▶ _WORK TASK_: Find every line in the entries that holds the string "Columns" and report it.

▶ _DATASET EXCERPTS_:
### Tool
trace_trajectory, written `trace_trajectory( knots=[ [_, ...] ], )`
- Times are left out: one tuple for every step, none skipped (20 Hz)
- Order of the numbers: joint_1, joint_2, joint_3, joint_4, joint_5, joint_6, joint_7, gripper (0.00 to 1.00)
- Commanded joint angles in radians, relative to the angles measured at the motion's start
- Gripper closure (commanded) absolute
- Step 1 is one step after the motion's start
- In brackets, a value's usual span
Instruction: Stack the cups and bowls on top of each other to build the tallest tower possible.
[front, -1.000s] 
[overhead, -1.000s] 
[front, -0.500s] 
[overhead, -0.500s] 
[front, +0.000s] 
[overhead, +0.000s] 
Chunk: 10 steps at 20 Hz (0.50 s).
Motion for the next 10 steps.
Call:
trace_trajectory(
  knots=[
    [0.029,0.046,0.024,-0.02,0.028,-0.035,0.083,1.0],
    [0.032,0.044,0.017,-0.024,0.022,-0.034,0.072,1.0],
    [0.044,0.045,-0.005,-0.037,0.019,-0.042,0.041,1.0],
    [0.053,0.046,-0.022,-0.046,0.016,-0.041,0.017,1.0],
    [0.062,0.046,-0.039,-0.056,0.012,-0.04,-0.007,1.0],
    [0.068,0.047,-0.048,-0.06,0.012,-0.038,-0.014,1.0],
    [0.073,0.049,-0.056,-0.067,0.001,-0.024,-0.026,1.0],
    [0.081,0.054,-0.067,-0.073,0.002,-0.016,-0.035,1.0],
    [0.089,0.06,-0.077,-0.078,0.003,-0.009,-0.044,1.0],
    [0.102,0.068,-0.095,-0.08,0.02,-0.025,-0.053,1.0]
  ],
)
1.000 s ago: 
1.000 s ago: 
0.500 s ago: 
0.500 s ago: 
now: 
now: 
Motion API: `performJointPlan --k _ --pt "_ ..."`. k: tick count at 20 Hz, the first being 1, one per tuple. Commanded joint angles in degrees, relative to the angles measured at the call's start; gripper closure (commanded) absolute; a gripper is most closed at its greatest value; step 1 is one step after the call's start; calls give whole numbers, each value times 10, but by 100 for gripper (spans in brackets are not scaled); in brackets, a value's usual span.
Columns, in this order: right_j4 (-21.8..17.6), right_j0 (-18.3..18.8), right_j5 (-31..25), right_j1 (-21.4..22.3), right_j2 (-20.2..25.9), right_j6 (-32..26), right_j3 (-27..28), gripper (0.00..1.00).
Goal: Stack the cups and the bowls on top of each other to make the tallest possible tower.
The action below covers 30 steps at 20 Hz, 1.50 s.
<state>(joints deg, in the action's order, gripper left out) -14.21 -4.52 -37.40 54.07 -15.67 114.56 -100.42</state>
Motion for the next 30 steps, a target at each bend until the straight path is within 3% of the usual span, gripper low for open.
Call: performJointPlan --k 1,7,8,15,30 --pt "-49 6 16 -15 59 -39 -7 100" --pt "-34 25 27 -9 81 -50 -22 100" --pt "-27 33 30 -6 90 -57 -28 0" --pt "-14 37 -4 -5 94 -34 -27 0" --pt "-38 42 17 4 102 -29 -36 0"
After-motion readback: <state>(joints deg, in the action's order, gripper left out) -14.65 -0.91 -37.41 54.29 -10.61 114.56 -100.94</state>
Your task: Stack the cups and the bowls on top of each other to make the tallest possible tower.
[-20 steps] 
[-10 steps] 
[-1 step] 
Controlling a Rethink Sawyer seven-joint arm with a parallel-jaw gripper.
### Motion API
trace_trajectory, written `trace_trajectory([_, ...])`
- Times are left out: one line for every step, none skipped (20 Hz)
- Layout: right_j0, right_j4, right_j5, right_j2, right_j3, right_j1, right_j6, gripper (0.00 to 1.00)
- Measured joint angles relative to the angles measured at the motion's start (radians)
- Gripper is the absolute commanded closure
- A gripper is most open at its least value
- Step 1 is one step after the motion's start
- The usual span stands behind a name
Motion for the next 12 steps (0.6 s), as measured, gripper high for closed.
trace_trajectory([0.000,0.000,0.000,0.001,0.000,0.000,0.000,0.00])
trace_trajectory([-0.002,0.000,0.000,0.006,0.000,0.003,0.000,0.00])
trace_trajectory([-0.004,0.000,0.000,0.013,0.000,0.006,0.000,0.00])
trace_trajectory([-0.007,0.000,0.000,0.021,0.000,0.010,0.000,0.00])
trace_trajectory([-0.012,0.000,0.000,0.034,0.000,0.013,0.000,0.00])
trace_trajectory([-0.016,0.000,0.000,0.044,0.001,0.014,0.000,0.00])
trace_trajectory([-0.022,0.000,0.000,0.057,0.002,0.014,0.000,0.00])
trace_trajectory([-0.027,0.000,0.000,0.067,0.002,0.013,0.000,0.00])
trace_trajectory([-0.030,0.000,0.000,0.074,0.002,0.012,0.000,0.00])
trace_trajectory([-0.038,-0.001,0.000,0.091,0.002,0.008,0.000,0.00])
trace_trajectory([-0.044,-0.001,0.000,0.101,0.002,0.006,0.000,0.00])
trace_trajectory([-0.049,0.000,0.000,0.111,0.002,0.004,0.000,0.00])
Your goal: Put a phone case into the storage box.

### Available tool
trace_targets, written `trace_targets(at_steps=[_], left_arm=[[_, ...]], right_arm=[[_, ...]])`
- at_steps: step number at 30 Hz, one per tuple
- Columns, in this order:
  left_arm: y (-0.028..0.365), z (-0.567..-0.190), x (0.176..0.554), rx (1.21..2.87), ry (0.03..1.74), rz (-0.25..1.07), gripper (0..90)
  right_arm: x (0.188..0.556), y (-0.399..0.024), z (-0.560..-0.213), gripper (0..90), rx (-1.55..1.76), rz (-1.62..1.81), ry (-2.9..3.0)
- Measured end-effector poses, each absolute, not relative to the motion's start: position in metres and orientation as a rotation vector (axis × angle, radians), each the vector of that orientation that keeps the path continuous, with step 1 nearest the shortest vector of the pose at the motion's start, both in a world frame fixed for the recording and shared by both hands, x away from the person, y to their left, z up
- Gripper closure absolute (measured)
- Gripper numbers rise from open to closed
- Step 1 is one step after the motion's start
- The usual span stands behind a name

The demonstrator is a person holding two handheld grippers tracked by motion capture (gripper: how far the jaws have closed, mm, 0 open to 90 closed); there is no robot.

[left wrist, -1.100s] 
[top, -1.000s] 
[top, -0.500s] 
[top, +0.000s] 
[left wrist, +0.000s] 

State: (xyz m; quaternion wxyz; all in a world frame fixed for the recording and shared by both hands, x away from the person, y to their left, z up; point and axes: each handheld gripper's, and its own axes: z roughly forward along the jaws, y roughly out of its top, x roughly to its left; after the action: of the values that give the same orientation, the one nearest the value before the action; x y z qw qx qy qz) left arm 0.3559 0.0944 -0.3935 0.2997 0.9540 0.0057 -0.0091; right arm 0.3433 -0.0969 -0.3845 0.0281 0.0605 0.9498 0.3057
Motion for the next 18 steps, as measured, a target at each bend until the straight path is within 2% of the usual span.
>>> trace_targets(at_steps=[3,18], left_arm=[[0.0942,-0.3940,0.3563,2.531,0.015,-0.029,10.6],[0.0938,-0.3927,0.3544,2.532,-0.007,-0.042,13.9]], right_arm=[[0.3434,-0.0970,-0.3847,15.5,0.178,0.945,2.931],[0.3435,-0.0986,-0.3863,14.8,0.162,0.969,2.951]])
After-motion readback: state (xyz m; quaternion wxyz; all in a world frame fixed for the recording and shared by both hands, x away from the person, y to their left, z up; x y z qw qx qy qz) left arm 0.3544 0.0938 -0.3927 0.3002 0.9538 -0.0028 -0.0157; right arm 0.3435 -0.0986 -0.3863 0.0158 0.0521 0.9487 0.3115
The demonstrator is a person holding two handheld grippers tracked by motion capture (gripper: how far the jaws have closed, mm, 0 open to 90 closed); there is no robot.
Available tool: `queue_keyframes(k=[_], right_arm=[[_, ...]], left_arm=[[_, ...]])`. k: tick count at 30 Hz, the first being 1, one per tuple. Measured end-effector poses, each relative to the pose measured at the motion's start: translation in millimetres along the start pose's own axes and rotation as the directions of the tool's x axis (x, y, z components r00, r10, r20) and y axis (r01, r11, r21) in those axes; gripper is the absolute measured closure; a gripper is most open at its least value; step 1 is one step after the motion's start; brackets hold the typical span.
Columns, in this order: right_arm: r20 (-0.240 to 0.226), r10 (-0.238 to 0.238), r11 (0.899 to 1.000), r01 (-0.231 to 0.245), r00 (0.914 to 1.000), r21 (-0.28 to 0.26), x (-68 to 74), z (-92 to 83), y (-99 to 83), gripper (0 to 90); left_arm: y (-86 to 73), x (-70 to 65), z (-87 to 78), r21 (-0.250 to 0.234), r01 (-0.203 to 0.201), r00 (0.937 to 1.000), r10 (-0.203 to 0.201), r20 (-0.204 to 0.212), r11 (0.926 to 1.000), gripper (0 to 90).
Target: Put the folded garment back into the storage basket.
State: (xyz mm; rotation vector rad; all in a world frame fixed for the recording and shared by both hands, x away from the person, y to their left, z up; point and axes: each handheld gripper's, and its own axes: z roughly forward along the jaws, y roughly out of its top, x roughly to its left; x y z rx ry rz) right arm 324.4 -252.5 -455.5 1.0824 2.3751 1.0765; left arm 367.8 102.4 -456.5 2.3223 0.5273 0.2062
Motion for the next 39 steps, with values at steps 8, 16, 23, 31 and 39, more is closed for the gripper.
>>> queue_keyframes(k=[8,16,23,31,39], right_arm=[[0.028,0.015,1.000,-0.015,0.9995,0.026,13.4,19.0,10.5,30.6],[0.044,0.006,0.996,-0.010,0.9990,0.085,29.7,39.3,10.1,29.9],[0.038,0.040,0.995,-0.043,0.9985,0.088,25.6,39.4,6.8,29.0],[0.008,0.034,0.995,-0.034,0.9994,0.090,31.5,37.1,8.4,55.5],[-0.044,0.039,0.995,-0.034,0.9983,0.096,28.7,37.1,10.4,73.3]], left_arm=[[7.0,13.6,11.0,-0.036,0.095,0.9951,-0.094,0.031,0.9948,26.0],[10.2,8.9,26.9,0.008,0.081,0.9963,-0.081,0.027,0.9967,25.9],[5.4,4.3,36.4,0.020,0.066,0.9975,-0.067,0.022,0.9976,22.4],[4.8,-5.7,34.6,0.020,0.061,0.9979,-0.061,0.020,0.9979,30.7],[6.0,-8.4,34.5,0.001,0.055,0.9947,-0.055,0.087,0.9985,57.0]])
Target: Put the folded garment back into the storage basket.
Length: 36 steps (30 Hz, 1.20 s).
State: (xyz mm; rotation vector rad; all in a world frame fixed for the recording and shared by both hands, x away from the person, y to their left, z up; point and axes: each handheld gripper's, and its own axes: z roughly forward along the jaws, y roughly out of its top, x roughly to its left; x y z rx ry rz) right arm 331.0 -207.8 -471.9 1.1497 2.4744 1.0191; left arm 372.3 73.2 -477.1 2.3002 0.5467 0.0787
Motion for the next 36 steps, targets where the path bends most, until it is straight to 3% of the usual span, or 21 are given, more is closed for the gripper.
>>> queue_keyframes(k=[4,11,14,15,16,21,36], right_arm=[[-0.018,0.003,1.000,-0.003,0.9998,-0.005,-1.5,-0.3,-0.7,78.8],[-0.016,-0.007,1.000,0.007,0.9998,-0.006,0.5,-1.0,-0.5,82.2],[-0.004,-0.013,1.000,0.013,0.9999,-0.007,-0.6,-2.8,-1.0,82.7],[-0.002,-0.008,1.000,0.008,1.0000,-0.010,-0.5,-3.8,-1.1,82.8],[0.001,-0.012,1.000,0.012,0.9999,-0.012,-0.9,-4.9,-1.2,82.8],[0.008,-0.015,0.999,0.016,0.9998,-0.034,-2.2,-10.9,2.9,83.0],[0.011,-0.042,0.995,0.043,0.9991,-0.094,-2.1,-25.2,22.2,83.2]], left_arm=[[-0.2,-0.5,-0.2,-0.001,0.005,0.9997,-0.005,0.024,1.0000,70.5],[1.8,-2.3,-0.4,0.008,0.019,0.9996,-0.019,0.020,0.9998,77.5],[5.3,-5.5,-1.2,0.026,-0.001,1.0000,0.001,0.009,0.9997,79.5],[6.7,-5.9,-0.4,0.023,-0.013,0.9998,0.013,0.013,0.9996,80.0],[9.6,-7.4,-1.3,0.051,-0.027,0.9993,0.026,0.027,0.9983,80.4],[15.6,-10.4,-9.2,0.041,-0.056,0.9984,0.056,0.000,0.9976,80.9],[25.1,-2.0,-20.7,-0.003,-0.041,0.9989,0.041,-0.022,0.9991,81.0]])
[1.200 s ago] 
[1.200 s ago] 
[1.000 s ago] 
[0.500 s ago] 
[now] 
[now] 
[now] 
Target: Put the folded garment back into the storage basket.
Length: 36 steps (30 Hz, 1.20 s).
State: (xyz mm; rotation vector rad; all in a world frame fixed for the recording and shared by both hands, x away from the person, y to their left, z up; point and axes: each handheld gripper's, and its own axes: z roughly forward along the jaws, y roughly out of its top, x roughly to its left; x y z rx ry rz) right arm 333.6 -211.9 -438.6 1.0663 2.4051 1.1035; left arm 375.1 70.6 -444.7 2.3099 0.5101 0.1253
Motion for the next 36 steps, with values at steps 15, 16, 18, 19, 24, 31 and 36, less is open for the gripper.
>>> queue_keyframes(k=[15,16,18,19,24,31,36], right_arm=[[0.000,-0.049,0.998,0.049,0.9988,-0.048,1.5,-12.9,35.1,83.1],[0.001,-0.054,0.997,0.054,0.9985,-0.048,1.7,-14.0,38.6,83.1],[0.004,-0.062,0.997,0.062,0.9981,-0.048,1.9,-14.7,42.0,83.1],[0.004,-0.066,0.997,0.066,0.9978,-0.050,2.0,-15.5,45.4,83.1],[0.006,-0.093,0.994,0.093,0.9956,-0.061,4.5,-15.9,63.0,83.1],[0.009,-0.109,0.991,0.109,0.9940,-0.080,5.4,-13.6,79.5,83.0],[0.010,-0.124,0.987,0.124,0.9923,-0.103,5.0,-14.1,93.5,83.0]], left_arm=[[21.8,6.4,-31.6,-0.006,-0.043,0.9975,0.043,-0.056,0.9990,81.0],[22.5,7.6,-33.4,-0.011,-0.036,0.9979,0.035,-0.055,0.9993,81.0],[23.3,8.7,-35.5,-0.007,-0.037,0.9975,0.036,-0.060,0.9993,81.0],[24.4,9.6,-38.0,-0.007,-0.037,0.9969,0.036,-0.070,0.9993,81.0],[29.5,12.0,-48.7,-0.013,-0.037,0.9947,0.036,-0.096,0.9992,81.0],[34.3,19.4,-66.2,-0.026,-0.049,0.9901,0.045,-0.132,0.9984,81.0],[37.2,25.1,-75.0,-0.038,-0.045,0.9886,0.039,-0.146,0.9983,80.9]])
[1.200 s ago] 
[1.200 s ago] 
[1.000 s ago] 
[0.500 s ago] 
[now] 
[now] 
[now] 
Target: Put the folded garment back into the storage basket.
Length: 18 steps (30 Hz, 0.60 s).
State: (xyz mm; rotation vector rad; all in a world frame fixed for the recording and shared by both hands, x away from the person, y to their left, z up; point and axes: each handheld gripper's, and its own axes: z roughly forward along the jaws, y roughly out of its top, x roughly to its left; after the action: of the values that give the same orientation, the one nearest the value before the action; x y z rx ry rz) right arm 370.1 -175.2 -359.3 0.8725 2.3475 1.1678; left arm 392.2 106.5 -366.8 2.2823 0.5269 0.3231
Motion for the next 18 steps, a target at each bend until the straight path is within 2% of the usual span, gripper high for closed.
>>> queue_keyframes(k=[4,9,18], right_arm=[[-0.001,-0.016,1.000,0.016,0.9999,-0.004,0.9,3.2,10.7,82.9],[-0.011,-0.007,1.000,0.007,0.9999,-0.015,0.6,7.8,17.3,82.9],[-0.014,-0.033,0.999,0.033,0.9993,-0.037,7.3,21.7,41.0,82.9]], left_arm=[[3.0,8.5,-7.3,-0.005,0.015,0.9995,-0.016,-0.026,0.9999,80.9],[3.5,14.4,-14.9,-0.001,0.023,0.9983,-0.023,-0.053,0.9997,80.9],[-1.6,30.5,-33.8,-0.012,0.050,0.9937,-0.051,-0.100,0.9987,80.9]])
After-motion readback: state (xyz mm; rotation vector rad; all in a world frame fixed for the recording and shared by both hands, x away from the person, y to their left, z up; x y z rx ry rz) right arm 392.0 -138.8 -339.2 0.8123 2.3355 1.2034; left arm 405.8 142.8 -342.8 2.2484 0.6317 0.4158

▶ _TASK ANSWER_:
Columns, in this order: right_j4 (-21.8..17.6), right_j0 (-18.3..18.8), right_j5 (-31..25), right_j1 (-21.4..22.3), right_j2 (-20.2..25.9), right_j6 (-32..26), right_j3 (-27..28), gripper (0.00..1.00).
- Columns, in this order:
Columns, in this order: right_arm: r20 (-0.240 to 0.226), r10 (-0.238 to 0.238), r11 (0.899 to 1.000), r01 (-0.231 to 0.245), r00 (0.914 to 1.000), r21 (-0.28 to 0.26), x (-68 to 74), z (-92 to 83), y (-99 to 83), gripper (0 to 90); left_arm: y (-86 to 73), x (-70 to 65), z (-87 to 78), r21 (-0.250 to 0.234), r01 (-0.203 to 0.201), r00 (0.937 to 1.000), r10 (-0.203 to 0.201), r20 (-0.204 to 0.212), r11 (0.926 to 1.000), gripper (0 to 90).

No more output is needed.